L’annonce du retrait des États-Unis de l’accord sur le nucléaire iranien le 8 mai dernier a eu l’effet d’une bombe sur la scène internationale. Elle n’a cependant prise personne de court: Donald Trump martelait cette intention depuis le début de sa campagne électorale. Notion souvent vue de manière abstraite en France, le nucléaire iranien n’en reste pas moins un des dossiers les plus brûlants du Moyen-Orient.

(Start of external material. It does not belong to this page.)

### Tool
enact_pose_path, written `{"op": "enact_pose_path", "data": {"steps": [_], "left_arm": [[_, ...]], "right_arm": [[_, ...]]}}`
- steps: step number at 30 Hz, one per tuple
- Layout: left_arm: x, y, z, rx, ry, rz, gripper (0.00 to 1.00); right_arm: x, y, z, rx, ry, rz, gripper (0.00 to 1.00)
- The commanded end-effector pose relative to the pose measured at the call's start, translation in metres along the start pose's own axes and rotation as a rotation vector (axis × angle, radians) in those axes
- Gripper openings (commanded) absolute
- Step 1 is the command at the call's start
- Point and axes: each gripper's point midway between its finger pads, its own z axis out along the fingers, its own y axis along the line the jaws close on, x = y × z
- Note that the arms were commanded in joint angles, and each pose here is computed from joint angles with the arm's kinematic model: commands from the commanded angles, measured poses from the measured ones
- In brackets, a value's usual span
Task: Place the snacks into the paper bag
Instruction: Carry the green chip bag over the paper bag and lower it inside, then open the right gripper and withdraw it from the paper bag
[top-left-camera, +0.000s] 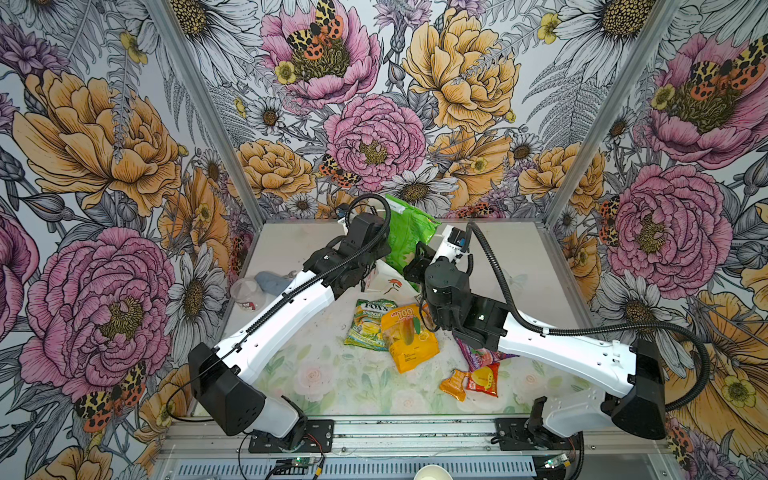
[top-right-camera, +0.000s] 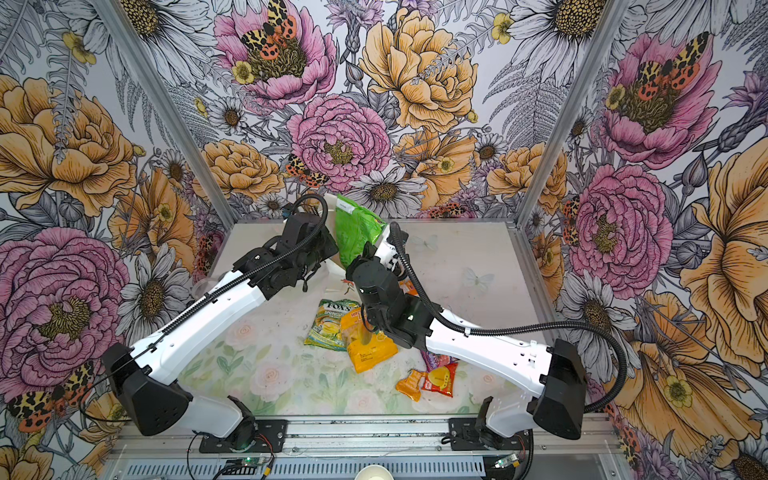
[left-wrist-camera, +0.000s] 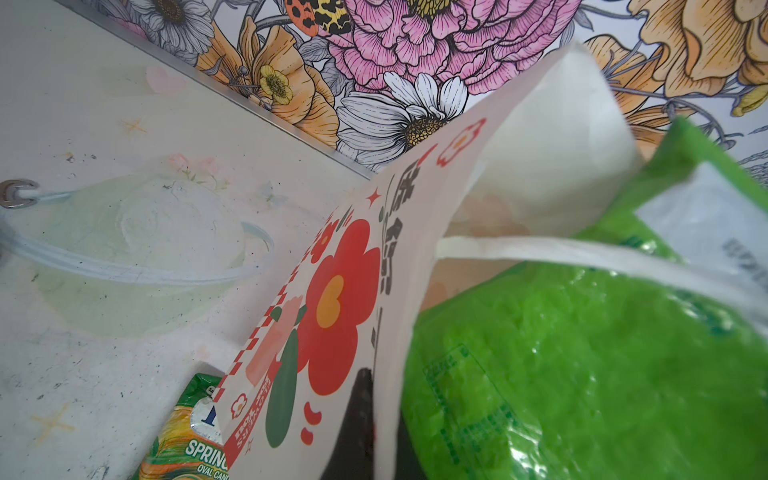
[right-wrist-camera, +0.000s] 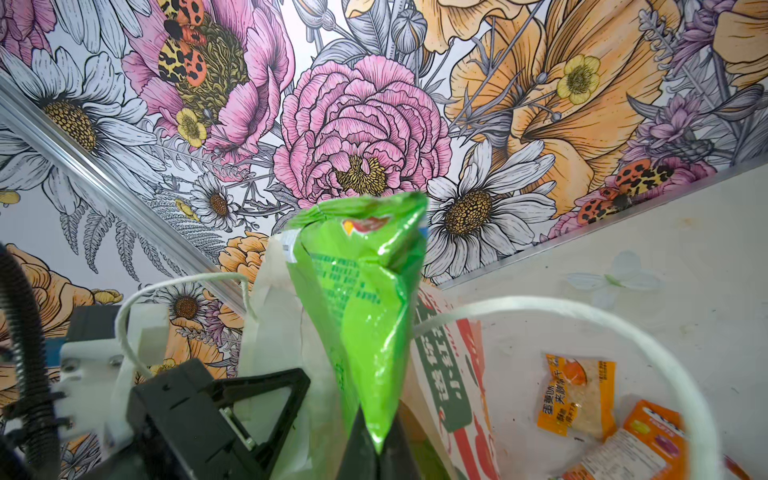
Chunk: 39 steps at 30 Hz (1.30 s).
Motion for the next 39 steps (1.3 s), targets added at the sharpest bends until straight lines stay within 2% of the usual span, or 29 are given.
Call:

Un accord fragilisé en conséquence de sa nouveauté

Les débuts du programme nucléaire iranien originel remontent aux années 1950, mais avait dû être interrompu en 1979, après la révolution iranienne. Ces activités ont cependant repris de plus belle dans les années qui ont suivi, en raison d’une guerre avec l’Irak. L’Iran n’a eu de cesse de clamer son intention de produire un nucléaire civil avec ce programme.
C’est en juillet 2015 qu’est signé l’accord de Vienne sur le nucléaire iranien – aussi appelé Plan d’Action Conjoint – par les cinq membres permanents du conseil de sécurité de l’ONU, l’Allemagne, l’UE et l’Iran. il stipule que le programme nucléaire iranien doit faire l’objet d’un contrôle rigoureux par l’agence internationale pour l’énergie atomique (AIEA), en échange duquel les sanctions économiques américaines et européennes doivent progressivement être levées, hormis dans les domaines sensibles, à l’instar de l’armement. L’accord avait été salué par le monde entier, à l’exception d’Israël, qui entretient des relations très conflictuelles avec la République Islamique.

@Crédits : Visactu

Des risques d’escalade à prévoir dans la région

L’annonce de M. Trump n’a cependant pas signé la mort de l’accord. Il est en revanche nécessaire pour les pays européens de renégocier avec l’Iran d’Assan Rohani pour maintenir l’accord en l’absence des États Unis, qui se retrouvent désormais encore un peu plus isolés de leurs alliés européens. Ils se retrouvent en revanche alignés sur la position d’Israël, dont le premier ministre , Benyamin Nétanyahou, avait accusé l’Iran de mener un programme nucléaire militaire secret, et donc de violer l’accord. Ces accusations avaient été contredites par l’AIEA, qui a maintenu un contrôle appuyé sur les installations nucléaires iraniennes depuis juillet 2015. Les premières conséquences ne se sont d’ailleurs pas faites attendre : Israël a été la cible de roquettes attribuées à l’Iran tirées depuis le sol de son allié syrien, auxquelles l’État Hébreu n’a pas tardé à répliqué dans des proportions inédites, faisant de nombreux morts sur le site de tir syrien. Paris et Moscou ont appelés à la désescalade et à la retenue entre les deux puissances, qui ont donné, l’instant d’une nuit, lieu aux affrontements les plus fournis depuis la guerre du Kippour en 1973.